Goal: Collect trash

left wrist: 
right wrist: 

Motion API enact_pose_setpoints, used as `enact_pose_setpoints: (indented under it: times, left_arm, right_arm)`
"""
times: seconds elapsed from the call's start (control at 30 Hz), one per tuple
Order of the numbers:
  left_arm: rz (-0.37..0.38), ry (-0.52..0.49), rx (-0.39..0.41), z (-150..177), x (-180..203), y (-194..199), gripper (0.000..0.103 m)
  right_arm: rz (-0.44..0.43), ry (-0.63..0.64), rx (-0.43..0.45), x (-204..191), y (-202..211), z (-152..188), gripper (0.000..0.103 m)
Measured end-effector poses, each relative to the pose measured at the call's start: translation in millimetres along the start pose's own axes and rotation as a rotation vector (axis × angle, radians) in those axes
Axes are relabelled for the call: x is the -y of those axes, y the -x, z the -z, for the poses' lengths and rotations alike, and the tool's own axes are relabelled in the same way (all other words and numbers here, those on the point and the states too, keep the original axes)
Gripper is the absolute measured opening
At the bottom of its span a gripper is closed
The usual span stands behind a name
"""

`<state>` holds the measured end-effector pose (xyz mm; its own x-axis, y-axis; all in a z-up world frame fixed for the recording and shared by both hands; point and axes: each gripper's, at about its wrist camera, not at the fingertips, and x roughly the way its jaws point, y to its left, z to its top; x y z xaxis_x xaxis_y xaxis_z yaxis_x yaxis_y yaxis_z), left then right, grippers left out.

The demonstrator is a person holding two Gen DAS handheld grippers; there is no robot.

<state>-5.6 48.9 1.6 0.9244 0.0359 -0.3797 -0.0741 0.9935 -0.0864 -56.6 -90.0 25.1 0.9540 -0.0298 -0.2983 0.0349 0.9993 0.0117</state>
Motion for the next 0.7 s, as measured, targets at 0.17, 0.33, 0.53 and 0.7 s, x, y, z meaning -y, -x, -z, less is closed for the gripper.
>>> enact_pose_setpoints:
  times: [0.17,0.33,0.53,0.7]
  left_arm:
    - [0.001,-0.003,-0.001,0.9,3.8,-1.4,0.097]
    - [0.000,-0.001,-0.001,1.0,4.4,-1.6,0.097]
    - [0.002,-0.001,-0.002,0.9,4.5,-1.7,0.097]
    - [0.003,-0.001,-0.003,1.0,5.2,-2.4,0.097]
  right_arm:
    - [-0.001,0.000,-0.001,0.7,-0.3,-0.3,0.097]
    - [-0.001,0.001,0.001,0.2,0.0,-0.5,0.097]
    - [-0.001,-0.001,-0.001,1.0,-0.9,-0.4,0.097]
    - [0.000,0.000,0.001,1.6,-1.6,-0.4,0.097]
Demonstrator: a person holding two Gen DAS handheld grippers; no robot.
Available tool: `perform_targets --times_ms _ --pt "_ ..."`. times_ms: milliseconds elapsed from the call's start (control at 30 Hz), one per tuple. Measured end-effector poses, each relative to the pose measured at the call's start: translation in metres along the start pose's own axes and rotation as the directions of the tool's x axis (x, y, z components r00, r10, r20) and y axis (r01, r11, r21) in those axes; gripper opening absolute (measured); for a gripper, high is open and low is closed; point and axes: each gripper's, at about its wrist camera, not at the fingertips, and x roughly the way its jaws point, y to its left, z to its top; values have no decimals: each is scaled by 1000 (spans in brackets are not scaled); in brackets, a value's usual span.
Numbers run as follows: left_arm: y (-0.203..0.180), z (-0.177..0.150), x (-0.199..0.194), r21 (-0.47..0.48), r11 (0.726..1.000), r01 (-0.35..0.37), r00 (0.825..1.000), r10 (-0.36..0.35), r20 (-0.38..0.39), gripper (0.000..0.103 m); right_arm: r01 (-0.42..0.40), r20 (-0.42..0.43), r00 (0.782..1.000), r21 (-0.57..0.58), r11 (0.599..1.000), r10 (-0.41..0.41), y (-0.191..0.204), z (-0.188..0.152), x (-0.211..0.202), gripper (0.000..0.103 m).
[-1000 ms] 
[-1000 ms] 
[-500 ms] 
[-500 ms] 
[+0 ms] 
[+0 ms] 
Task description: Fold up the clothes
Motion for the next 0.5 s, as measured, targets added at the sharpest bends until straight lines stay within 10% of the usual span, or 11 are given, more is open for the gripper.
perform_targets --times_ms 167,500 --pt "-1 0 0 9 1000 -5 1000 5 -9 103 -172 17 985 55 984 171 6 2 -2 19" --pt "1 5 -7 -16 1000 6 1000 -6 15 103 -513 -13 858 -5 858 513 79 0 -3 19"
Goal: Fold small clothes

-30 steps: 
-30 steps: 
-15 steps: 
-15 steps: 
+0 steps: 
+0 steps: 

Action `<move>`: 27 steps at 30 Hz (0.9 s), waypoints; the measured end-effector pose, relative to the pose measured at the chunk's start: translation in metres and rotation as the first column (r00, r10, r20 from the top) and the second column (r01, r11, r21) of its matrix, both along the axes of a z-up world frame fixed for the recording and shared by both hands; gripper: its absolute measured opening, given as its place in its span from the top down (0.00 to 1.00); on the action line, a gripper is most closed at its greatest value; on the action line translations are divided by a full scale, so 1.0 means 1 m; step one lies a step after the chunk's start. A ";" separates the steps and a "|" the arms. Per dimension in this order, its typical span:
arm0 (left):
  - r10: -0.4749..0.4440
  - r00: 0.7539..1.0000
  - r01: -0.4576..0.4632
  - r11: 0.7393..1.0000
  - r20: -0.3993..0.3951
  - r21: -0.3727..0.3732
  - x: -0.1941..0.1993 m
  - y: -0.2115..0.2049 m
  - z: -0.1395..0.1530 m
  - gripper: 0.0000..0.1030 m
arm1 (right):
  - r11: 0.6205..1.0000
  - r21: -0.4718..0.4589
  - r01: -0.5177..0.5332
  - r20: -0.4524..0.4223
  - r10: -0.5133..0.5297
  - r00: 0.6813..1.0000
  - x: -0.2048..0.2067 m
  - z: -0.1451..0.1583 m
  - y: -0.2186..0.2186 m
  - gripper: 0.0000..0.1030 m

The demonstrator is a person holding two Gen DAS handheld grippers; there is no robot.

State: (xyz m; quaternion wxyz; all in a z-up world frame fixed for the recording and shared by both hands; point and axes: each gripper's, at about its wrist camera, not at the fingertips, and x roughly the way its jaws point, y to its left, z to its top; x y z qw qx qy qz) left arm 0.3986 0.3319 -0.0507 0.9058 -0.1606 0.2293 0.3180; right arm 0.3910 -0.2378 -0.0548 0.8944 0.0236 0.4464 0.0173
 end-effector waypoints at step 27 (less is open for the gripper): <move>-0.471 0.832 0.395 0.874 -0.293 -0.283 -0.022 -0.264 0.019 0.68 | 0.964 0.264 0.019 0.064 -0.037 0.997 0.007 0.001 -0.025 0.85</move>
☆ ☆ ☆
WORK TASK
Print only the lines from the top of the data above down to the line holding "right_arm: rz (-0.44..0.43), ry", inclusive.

EXERCISE RESULT
Goal: Collect trash

left wrist: 
right wrist: 

Motion API enact_pose_setpoints, used as `enact_pose_setpoints: (indented under it: times, left_arm, right_arm)`
"""
times: seconds elapsed from the call's start (control at 30 Hz), one per tuple
Order of the numbers:
  left_arm: rz (-0.37..0.38), ry (-0.52..0.49), rx (-0.39..0.41), z (-150..177), x (-180..203), y (-194..199), gripper (0.000..0.103 m)
  right_arm: rz (-0.44..0.43), ry (-0.63..0.64), rx (-0.43..0.45), x (-204..191), y (-202..211), z (-152..188), gripper (0.000..0.103 m)

What the exercise asked for has been given in full.